The Good Neighbor: The Life and Work of Fred Rogers
I saw the documentary on Fred Rogers in the theater when it was out last year and I loved it, it was so wonderfully done and reminded me of many days spent watching the show as a child, I loved Make Believe Land. I picked up this biography by Maxwell King after G had read it and told me how good it was and he was right. Mr. Rogers was a fascinating man, he lived his life very much as you would think from watching the show. That’s not to say he was perfect, because he wasn’t, but he was authentic.
The most fascinating thing about his life that I didn’t know was how absolutely wealthy his family was, he came from a lot of money and it was that background that made it possible for him to do the things he did in life. He took risks and tried things because he didn’t need to earn money to pay the bills. That, along with the philanthropy of his parents, molded and shaped him into the person he became.
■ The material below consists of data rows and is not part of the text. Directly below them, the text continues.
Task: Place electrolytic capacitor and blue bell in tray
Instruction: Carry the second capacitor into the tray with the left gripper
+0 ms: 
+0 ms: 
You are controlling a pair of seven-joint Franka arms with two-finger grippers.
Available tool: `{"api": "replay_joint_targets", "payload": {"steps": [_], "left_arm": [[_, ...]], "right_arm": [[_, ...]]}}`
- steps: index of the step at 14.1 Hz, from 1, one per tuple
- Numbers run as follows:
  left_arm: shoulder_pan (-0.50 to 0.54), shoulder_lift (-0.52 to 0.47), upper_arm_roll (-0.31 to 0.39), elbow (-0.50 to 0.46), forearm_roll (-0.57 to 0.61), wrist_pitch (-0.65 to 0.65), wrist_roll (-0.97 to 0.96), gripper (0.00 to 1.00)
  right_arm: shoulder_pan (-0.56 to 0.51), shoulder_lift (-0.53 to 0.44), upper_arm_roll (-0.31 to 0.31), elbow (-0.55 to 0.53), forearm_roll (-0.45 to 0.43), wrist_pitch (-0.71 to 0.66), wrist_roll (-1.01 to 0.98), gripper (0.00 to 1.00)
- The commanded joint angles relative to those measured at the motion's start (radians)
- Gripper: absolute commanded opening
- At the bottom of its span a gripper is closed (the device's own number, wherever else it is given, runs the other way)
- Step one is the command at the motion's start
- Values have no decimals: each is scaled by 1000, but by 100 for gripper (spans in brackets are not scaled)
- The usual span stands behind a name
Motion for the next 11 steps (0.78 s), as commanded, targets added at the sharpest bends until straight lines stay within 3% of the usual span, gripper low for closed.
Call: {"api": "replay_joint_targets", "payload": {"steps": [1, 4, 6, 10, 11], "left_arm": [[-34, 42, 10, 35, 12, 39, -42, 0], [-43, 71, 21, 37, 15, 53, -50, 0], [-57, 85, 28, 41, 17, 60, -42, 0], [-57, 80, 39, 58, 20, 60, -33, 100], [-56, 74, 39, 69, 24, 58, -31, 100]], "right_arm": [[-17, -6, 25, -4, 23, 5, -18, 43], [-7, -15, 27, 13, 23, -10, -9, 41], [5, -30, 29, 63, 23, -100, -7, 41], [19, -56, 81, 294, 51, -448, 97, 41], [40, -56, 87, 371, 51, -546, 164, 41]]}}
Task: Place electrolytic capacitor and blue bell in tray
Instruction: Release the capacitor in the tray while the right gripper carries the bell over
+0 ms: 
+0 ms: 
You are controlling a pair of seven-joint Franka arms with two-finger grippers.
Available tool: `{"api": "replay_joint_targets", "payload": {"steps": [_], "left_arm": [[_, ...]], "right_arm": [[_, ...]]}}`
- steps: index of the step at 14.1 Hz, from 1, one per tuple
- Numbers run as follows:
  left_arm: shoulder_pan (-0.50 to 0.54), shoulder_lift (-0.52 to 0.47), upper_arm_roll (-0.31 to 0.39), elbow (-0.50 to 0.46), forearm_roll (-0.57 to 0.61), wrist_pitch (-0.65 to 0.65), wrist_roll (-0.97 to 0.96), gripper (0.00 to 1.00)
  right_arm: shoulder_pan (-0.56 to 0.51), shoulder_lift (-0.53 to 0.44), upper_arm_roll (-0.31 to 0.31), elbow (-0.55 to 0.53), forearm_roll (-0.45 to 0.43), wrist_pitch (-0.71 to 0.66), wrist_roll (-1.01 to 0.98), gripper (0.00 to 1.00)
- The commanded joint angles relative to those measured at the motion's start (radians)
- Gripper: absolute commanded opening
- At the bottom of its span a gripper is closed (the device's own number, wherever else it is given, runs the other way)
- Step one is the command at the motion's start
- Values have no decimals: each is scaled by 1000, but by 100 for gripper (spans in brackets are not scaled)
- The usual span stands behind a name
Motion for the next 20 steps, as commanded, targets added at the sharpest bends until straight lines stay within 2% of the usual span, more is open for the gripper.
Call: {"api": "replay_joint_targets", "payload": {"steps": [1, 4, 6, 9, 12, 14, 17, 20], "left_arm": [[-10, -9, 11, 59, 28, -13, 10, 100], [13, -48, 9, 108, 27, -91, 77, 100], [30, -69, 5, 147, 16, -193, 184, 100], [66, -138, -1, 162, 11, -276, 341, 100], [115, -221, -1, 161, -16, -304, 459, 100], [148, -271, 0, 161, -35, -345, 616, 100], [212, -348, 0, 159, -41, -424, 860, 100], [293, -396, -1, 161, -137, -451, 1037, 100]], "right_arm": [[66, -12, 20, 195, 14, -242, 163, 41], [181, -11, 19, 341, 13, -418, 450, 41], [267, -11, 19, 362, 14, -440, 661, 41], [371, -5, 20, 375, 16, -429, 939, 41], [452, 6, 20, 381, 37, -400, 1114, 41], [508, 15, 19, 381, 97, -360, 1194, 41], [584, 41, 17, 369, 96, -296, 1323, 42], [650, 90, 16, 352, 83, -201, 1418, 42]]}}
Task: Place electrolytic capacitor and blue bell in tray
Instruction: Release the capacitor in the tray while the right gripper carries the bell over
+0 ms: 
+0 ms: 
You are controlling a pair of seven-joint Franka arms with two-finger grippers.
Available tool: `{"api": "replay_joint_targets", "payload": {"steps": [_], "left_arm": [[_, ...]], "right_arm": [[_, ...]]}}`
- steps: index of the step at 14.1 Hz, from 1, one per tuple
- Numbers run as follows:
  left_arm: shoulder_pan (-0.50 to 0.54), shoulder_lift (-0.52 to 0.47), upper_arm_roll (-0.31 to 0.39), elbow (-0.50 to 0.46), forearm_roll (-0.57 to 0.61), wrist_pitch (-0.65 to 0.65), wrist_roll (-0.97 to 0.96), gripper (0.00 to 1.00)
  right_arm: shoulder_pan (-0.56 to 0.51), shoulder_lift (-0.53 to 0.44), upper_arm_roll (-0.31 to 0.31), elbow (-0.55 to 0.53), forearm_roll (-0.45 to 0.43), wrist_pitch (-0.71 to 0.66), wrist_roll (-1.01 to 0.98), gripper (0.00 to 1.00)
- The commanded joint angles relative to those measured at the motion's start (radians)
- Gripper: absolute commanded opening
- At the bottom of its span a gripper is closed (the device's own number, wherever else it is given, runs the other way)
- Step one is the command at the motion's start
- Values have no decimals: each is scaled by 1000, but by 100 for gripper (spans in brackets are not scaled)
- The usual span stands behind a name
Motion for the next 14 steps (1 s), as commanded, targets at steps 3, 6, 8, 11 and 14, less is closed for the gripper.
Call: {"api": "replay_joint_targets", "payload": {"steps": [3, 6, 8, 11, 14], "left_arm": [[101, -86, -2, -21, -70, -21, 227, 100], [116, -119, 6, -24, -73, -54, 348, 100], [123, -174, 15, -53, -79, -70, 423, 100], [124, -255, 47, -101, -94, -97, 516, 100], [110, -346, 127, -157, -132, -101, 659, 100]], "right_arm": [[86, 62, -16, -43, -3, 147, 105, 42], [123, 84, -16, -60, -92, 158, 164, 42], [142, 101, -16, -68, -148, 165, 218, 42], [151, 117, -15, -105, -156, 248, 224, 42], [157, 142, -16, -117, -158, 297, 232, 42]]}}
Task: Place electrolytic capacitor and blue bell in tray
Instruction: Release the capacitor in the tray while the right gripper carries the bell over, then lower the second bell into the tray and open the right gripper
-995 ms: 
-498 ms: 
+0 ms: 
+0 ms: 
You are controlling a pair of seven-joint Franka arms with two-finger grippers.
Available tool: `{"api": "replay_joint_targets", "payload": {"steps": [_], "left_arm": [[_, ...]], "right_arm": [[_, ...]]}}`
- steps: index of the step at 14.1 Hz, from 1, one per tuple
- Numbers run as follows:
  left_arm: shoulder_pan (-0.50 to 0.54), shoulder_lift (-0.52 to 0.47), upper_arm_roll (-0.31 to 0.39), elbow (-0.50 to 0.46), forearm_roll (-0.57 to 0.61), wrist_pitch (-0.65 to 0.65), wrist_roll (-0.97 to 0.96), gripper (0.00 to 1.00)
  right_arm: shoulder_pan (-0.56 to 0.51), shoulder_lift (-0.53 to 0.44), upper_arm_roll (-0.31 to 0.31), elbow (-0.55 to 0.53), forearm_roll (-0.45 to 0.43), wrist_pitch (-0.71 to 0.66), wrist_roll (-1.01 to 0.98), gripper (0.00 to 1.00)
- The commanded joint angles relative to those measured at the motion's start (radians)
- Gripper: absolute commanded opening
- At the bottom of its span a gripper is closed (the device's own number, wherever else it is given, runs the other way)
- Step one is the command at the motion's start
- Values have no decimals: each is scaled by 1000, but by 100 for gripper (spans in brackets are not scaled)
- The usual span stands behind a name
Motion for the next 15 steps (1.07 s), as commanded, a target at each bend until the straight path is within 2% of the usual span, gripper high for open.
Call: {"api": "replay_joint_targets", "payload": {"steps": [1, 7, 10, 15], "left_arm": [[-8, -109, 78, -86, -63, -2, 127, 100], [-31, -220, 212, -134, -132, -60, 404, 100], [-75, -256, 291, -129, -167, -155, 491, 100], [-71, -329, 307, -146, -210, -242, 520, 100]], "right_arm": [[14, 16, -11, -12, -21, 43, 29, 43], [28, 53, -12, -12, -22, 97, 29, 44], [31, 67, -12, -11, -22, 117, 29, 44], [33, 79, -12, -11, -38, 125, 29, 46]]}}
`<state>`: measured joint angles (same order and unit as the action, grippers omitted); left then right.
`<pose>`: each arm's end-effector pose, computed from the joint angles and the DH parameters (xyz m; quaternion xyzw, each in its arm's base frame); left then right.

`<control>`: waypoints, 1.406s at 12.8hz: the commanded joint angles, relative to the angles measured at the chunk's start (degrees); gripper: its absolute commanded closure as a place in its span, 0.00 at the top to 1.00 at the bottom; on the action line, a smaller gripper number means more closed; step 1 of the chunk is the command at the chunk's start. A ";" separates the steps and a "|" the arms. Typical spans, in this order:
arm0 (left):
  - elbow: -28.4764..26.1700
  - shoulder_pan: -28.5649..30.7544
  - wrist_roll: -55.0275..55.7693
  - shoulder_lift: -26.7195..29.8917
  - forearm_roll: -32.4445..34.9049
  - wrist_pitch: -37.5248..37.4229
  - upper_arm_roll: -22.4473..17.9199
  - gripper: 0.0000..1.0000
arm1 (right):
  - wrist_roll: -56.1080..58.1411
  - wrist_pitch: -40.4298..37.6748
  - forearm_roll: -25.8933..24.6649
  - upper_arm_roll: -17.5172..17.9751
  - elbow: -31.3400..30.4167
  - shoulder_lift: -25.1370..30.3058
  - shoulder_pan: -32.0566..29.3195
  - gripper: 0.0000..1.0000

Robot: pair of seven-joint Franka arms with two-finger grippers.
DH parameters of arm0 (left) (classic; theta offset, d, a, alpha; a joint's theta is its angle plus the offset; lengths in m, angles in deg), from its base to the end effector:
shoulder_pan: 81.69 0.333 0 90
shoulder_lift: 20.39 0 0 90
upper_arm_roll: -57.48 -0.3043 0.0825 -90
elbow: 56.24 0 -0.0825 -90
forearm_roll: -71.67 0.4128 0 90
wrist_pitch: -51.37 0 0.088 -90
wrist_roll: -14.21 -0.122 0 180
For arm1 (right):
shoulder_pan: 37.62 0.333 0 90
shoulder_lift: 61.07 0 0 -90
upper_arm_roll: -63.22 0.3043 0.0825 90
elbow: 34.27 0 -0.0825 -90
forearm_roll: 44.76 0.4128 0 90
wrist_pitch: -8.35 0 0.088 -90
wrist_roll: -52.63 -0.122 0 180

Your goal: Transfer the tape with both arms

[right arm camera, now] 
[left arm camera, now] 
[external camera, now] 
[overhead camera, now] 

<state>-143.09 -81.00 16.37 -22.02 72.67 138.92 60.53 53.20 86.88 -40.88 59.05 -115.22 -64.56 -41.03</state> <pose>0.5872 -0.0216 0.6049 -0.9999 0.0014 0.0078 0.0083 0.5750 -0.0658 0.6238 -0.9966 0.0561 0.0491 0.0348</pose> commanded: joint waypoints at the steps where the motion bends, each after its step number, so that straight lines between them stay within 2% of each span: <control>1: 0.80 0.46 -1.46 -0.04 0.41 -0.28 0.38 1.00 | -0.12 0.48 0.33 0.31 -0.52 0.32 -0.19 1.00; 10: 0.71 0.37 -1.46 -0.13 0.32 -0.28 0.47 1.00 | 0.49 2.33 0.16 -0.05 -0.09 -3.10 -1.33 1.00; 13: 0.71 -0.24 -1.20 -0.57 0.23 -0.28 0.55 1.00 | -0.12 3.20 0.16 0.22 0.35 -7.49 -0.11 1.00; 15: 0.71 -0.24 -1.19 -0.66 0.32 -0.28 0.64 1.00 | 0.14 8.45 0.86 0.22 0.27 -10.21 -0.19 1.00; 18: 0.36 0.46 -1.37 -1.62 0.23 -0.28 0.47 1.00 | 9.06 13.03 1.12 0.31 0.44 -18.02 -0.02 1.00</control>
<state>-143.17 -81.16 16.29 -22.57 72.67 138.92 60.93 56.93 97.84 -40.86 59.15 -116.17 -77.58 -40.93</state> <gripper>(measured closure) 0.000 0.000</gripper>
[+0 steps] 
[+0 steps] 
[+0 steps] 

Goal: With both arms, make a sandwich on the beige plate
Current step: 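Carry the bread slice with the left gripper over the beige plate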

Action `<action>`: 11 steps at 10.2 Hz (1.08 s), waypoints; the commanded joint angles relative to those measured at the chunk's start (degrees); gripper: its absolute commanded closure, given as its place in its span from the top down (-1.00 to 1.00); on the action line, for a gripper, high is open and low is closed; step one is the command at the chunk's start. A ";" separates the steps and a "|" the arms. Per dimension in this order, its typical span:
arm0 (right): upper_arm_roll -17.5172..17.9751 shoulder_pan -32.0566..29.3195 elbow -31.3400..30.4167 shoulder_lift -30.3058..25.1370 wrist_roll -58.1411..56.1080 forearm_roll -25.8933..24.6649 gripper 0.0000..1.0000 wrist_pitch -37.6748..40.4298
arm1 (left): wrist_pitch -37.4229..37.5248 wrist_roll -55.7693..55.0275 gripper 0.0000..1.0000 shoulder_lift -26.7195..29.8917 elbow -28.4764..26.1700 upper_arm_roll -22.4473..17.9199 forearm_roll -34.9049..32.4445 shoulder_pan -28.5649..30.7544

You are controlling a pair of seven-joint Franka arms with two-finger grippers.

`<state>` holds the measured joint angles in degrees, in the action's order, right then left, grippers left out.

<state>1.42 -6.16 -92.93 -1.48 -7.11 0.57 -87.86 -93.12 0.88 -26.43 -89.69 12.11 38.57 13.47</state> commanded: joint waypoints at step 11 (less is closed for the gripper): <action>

But the other part of his story that I really found interesting was how early he created the puppets that made up Make Believe Land. They were from his childhood and had been his friends comforting him during all the time he spent alone. And his children described them as his alter egos, he would use the voices during different situations and the kids knew what that meant, which is odd, but understandable given that they were so important to him during childhood.
Finally the high standards he held himself and his staff and crew to were amazing. It took hours and hours to write a script for one episode, consulting with a child education expert along the way, and it shows. Mr. Rogers understood children in a way most adults don’t and the adoration those kids felt for him, the genuine reaction adults had to him if they met him after growing up with him, that’s amazing. His legacy is a long one and I only hope that in some way kids today get to experience the magic of spending a half hour with him.